*** Block opens ***
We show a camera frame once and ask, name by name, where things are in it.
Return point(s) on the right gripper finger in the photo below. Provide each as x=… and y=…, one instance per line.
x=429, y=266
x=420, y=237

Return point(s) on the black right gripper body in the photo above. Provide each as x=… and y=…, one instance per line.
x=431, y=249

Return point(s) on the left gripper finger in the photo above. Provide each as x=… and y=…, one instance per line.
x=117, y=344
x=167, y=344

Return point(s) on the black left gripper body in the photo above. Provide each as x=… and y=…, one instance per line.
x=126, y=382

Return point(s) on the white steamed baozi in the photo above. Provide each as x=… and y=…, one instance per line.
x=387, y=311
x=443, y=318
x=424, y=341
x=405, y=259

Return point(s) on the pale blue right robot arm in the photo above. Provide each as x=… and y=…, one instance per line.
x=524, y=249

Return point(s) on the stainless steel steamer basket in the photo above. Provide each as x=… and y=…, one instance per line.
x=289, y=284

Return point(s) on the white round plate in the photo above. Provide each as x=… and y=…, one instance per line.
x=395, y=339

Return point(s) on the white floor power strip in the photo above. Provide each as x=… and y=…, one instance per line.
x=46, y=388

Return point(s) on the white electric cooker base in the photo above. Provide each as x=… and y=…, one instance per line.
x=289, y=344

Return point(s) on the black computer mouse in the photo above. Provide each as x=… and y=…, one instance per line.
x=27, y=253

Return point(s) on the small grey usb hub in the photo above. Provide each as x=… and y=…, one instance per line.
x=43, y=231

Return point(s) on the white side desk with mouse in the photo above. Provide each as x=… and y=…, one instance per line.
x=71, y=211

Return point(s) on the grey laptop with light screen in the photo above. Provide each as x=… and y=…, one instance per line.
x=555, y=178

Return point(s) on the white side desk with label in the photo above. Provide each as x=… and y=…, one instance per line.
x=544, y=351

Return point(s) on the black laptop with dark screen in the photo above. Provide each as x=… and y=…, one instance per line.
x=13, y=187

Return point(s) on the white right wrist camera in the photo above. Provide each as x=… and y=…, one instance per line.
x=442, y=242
*** Block closes ***
The answer should be the full set of records, reproduced exactly.

We show a camera frame once and ask, name by name, where things are in it.
Return point(s) on the right gripper finger in the photo below. Provide each as x=… and y=…, one instance per line.
x=429, y=266
x=420, y=237

Return point(s) on the black right gripper body in the photo above. Provide each as x=… and y=…, one instance per line.
x=431, y=249

Return point(s) on the left gripper finger in the photo above. Provide each as x=… and y=…, one instance per line.
x=117, y=344
x=167, y=344

Return point(s) on the black left gripper body in the photo above. Provide each as x=… and y=…, one instance per line.
x=126, y=382

Return point(s) on the white steamed baozi in the photo above. Provide each as x=… and y=…, one instance per line.
x=387, y=311
x=443, y=318
x=424, y=341
x=405, y=259

Return point(s) on the pale blue right robot arm in the photo above. Provide each as x=… and y=…, one instance per line.
x=524, y=249

Return point(s) on the stainless steel steamer basket in the photo above. Provide each as x=… and y=…, one instance per line.
x=289, y=284

Return point(s) on the white round plate in the photo above. Provide each as x=… and y=…, one instance per line.
x=395, y=339

Return point(s) on the white floor power strip in the photo above. Provide each as x=… and y=…, one instance per line.
x=46, y=388

Return point(s) on the white electric cooker base in the photo above. Provide each as x=… and y=…, one instance per line.
x=289, y=344

Return point(s) on the black computer mouse in the photo above. Provide each as x=… and y=…, one instance per line.
x=27, y=253

Return point(s) on the small grey usb hub in the photo above. Provide each as x=… and y=…, one instance per line.
x=43, y=231

Return point(s) on the white side desk with mouse in the photo above. Provide each as x=… and y=…, one instance per line.
x=71, y=211

Return point(s) on the grey laptop with light screen in the photo above. Provide each as x=… and y=…, one instance per line.
x=555, y=178

Return point(s) on the white side desk with label in the photo above. Provide each as x=… and y=…, one instance per line.
x=544, y=351

Return point(s) on the black laptop with dark screen in the photo above. Provide each as x=… and y=…, one instance per line.
x=13, y=187

Return point(s) on the white right wrist camera in the photo above. Provide each as x=… and y=…, one instance per line.
x=442, y=242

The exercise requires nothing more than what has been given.